WHAT IS BEING ASKED:
Go through the data below and report how many lines contain "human"; the reply holds only that number.

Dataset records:
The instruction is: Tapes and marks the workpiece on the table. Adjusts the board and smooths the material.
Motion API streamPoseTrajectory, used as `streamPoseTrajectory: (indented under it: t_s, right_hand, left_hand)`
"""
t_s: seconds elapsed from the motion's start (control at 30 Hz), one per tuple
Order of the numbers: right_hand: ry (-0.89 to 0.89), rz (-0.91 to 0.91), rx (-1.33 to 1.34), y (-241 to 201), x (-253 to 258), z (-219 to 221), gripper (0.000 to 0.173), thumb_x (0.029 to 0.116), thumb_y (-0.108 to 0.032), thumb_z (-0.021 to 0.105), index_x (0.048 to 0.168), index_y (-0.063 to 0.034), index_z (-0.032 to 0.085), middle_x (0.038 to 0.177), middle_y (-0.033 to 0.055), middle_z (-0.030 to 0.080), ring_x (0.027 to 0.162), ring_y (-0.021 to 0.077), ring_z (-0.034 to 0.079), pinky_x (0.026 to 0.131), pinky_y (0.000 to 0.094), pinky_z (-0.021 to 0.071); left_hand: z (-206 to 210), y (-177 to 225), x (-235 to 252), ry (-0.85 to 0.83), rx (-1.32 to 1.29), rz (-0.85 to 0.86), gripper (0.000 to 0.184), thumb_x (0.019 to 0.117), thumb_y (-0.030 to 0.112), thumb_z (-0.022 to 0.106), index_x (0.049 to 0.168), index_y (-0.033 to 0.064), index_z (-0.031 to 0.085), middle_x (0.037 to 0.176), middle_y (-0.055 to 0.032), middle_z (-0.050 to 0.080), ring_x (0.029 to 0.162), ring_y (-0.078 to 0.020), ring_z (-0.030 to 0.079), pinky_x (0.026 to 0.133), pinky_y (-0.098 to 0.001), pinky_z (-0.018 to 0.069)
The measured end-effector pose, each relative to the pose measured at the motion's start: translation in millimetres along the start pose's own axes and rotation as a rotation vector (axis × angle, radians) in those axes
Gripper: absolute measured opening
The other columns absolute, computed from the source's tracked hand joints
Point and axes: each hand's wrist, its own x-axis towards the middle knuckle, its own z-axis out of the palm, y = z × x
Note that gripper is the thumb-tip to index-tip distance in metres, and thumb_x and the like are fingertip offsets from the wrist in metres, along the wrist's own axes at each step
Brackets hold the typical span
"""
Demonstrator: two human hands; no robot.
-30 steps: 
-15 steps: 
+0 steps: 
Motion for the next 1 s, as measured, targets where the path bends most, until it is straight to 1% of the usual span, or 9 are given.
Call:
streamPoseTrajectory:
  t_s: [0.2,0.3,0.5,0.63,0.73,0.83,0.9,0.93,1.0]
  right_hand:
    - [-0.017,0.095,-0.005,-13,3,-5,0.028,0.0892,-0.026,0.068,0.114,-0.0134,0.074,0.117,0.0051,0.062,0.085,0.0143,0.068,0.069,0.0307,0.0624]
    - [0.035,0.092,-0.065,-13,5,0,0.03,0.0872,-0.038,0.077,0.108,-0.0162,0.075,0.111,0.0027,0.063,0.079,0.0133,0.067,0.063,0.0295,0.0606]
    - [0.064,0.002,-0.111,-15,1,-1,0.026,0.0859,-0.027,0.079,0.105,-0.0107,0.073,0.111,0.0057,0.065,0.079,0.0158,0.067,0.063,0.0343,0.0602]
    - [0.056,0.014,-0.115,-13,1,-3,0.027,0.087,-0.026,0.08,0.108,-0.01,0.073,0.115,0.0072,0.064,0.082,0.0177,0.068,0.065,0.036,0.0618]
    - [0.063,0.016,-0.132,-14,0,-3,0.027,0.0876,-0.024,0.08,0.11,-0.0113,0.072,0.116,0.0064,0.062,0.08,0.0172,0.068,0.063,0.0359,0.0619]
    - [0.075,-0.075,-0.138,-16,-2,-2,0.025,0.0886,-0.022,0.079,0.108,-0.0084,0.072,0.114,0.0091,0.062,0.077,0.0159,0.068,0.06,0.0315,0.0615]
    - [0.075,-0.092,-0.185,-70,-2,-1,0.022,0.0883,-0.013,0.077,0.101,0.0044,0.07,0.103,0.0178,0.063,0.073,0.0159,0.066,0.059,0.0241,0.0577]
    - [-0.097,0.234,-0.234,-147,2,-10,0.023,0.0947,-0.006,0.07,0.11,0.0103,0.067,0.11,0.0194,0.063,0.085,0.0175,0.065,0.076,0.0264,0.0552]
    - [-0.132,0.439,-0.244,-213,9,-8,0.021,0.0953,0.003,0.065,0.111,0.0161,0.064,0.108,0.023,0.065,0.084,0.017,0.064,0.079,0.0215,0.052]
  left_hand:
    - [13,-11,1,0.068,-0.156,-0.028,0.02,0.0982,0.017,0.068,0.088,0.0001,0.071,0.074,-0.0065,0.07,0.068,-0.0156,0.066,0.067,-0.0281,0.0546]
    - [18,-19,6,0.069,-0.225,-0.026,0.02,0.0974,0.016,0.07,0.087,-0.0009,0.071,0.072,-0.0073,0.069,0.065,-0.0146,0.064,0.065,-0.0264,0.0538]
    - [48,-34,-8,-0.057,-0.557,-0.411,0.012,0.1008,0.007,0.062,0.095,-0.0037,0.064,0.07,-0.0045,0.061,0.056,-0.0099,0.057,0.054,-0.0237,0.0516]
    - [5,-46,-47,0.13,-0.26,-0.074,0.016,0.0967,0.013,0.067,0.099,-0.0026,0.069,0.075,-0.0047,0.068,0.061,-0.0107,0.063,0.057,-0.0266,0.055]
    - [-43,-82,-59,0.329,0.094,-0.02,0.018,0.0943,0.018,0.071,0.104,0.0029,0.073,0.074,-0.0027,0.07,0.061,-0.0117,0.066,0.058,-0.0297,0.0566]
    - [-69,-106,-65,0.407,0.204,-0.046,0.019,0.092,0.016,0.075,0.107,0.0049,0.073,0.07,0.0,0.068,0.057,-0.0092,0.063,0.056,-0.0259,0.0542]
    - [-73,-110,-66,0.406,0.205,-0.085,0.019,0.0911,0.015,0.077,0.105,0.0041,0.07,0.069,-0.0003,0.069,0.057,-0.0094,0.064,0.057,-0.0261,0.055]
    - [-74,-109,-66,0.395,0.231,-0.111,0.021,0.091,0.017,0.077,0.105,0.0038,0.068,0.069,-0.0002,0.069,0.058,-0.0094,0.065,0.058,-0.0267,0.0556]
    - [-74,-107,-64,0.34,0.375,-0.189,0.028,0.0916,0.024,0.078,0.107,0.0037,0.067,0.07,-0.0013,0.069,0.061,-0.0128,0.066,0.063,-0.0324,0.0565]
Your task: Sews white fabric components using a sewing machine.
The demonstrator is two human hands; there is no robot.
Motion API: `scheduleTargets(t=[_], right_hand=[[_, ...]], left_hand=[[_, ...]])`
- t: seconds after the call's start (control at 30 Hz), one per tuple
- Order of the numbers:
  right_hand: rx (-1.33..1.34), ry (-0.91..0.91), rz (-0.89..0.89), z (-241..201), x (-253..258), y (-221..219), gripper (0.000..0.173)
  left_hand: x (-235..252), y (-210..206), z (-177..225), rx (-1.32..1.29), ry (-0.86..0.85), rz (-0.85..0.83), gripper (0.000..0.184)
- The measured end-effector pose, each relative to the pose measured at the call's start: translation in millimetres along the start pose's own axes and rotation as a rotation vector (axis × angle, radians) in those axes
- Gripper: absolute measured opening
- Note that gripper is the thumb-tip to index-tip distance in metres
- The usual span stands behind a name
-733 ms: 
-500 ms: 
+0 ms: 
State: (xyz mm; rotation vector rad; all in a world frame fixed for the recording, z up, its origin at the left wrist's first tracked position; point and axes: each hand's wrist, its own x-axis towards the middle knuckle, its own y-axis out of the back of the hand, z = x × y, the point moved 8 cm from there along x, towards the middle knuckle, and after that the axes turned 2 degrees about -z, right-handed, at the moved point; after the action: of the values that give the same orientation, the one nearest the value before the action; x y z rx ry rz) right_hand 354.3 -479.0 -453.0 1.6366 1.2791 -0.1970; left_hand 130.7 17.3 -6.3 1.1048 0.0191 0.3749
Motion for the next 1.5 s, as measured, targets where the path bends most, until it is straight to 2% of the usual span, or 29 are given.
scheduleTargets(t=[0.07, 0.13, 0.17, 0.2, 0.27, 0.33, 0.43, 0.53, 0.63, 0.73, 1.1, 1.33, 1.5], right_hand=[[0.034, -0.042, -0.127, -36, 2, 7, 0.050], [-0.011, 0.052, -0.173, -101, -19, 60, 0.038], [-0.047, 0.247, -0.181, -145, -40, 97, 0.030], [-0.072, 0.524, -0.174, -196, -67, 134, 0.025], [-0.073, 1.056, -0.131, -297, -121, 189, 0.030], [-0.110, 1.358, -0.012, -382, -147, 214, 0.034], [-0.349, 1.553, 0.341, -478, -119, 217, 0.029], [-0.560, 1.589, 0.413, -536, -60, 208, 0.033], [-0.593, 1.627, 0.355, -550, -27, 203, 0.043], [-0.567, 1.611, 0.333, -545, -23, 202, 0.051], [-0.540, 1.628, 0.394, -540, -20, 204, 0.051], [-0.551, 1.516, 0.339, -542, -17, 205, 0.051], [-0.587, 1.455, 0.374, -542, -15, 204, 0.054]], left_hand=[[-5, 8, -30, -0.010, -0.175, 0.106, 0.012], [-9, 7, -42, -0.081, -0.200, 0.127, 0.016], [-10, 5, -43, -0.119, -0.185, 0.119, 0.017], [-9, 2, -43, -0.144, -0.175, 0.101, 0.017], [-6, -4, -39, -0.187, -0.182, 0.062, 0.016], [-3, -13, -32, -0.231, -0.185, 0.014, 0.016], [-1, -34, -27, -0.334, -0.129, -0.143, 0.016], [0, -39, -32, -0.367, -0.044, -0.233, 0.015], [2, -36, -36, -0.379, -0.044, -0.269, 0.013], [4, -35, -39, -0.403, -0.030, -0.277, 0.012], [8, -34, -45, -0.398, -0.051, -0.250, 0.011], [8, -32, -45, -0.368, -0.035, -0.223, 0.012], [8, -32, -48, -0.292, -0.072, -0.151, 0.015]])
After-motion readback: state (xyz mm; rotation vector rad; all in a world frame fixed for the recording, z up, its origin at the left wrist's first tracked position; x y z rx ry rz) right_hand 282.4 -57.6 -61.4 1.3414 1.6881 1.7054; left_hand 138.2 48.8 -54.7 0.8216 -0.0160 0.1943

RESULT OF THIS EXERCISE:
2